Ciò detto, tuttavia, appare arduo trovare una ragion d’essere in un disco che nulla aggiunge al valore e alla discografia della band, soprattutto se aggiungiamo il fatto che i
Kataklysm nel 2020 hanno modernizzato il proprio suono, soprattutto per ciò che riguarda la produzione, hanno mutuato un’aggressività che si allontana dal death metal e si avvicina all’hardcore, e ciò si traduce in maggior velocità e minore groove, iniettando pesanti dosi di melodia nelle canzoni, cosa che peraltro non è una novità. Non a caso per la produzione si sono fatti aiutare da
Colin Richardson, uno dei guru delle produzioni bombastiche.

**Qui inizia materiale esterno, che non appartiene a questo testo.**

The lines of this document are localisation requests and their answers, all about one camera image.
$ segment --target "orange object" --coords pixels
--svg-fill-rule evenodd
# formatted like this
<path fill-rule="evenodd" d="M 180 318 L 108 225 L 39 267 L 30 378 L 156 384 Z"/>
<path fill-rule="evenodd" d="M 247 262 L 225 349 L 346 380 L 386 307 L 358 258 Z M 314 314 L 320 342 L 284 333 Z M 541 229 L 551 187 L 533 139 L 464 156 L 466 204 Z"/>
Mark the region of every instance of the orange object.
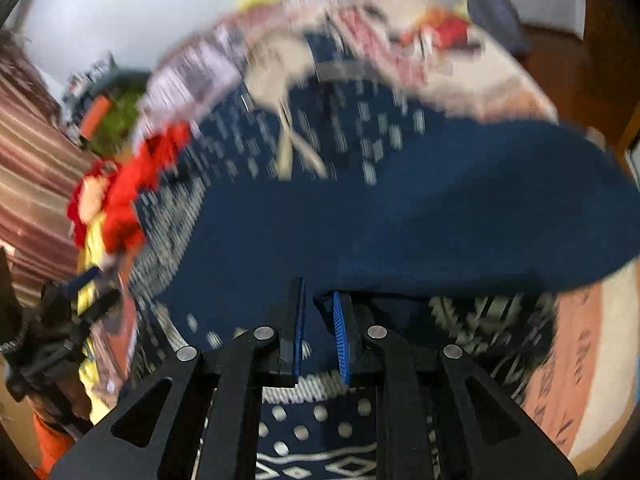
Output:
<path fill-rule="evenodd" d="M 94 102 L 91 104 L 87 113 L 84 115 L 84 119 L 82 119 L 82 124 L 80 124 L 80 135 L 85 139 L 91 139 L 91 137 L 94 136 L 95 131 L 98 129 L 98 126 L 100 126 L 102 119 L 107 112 L 111 110 L 112 106 L 113 101 L 104 95 L 98 95 L 98 97 L 94 99 Z"/>
<path fill-rule="evenodd" d="M 135 249 L 144 243 L 133 202 L 141 191 L 158 189 L 161 171 L 175 162 L 190 140 L 187 122 L 172 124 L 163 134 L 147 139 L 138 155 L 120 170 L 104 208 L 102 241 L 107 253 Z"/>
<path fill-rule="evenodd" d="M 459 42 L 466 42 L 469 24 L 444 7 L 431 7 L 417 20 L 415 25 L 400 34 L 402 46 L 411 43 L 422 31 L 434 33 L 434 46 L 439 49 L 449 48 Z"/>
<path fill-rule="evenodd" d="M 47 426 L 35 413 L 33 414 L 33 425 L 42 454 L 42 462 L 35 473 L 40 480 L 47 480 L 53 465 L 73 446 L 74 440 L 70 435 L 60 433 Z"/>

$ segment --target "metal pin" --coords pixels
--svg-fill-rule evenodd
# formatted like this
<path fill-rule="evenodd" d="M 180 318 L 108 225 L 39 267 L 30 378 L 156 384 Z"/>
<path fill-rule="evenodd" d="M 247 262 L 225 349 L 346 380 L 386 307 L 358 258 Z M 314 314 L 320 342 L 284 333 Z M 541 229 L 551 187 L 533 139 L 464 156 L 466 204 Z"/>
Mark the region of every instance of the metal pin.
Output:
<path fill-rule="evenodd" d="M 460 359 L 462 357 L 462 348 L 458 345 L 447 345 L 444 347 L 444 355 L 449 359 Z"/>
<path fill-rule="evenodd" d="M 254 337 L 256 339 L 259 339 L 260 341 L 270 339 L 271 337 L 273 337 L 273 334 L 275 334 L 275 332 L 270 326 L 261 326 L 254 330 Z"/>
<path fill-rule="evenodd" d="M 367 329 L 367 334 L 372 339 L 382 339 L 386 337 L 386 328 L 380 325 L 373 325 Z"/>
<path fill-rule="evenodd" d="M 176 355 L 180 361 L 191 361 L 198 355 L 198 351 L 193 346 L 183 346 L 177 351 Z"/>

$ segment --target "red patterned fabric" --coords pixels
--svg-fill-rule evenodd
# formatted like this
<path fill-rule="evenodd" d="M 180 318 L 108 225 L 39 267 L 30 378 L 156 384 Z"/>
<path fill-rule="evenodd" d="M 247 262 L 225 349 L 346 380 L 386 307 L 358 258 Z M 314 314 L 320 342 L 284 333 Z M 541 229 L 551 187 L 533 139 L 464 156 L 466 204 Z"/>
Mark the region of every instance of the red patterned fabric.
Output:
<path fill-rule="evenodd" d="M 158 189 L 161 171 L 175 162 L 178 152 L 190 141 L 188 123 L 172 124 L 161 135 L 147 139 L 138 156 L 120 170 L 104 209 L 102 241 L 107 253 L 136 248 L 144 243 L 133 202 L 140 191 Z"/>

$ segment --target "orange patterned fabric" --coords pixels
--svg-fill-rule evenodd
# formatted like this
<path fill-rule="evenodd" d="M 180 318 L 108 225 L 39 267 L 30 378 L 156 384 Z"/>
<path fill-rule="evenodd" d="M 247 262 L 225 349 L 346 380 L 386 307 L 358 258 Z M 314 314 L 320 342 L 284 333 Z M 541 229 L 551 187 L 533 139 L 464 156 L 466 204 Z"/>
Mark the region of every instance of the orange patterned fabric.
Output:
<path fill-rule="evenodd" d="M 523 409 L 569 454 L 589 399 L 602 325 L 602 283 L 561 294 L 554 345 L 527 387 Z"/>
<path fill-rule="evenodd" d="M 178 152 L 191 141 L 188 123 L 169 126 L 147 139 L 138 155 L 120 170 L 104 209 L 102 241 L 109 254 L 140 247 L 145 237 L 133 207 L 142 190 L 156 190 L 160 173 L 175 162 Z"/>

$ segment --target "white diamond pattern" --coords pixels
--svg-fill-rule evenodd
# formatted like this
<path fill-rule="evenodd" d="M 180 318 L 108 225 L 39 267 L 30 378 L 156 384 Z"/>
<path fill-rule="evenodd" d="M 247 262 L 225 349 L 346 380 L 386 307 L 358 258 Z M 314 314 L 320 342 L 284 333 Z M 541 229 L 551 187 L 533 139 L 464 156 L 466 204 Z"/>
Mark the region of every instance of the white diamond pattern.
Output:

Il risultato è un disco che vorrebbe essere aggressivo, e lo è, ma che non riesce a fare male, proprio per una scelta di suoni troppo pulita, troppo artefatta, dalla quale non erutta la bestialità del death metal, se non in alcuni momenti dove il fragore degli strumenti si placa e lascia il posto a passaggi apocalittici di devastazione e morte, come nel bridge di “
Cut Me Down”.
Quanto detto trova il proprio paradigma in “
Underneath The Scars”, un pezzo metalcore che avrebbero potuto scrivere gli
Heaven Shall Burn, e dal mio punto di vista non è esattamente un complimento.
Intendiamoci, il disco è composto e suonato bene, e se non siete puristi del death metal vi darà una bella botta, come la devastante “
Focused To Destroy You”, dove i nostri sembrano addirittura i
Vision of Disorder, oppure la violentissima "
Defiant", . Ma se come me amate alla follia, per dirne uno, “
Hate” dei
Sinister, dal quale sembrano rubare la copertina, allora questo disco vi deluderà enormemente.
Vi dico la verità, mi scoccia stroncare i
Kataklysm del simpaticissimo singer italo/canadese
Maurizio Iacono, intervistato al telefono all’incirca una 15ina di anni fa, intervista durante la quale finimmo per chiamarci “
paisà” e scambiarci le ricette di piatti tradizionali italiani, ma devo essere intellettualmente onesto e rendervi chiaro ancora una volta che sono lontani i tempi di “
Shadows & Dust”.
Che voto dare a questo disco? Da una parte la bontà intrinseca del disco, dall’altra la delusione di trovarli troppo cambiati, quindi faccio come Ponzio Pilato, 6 politico e rimetto la palla nelle vostre mani.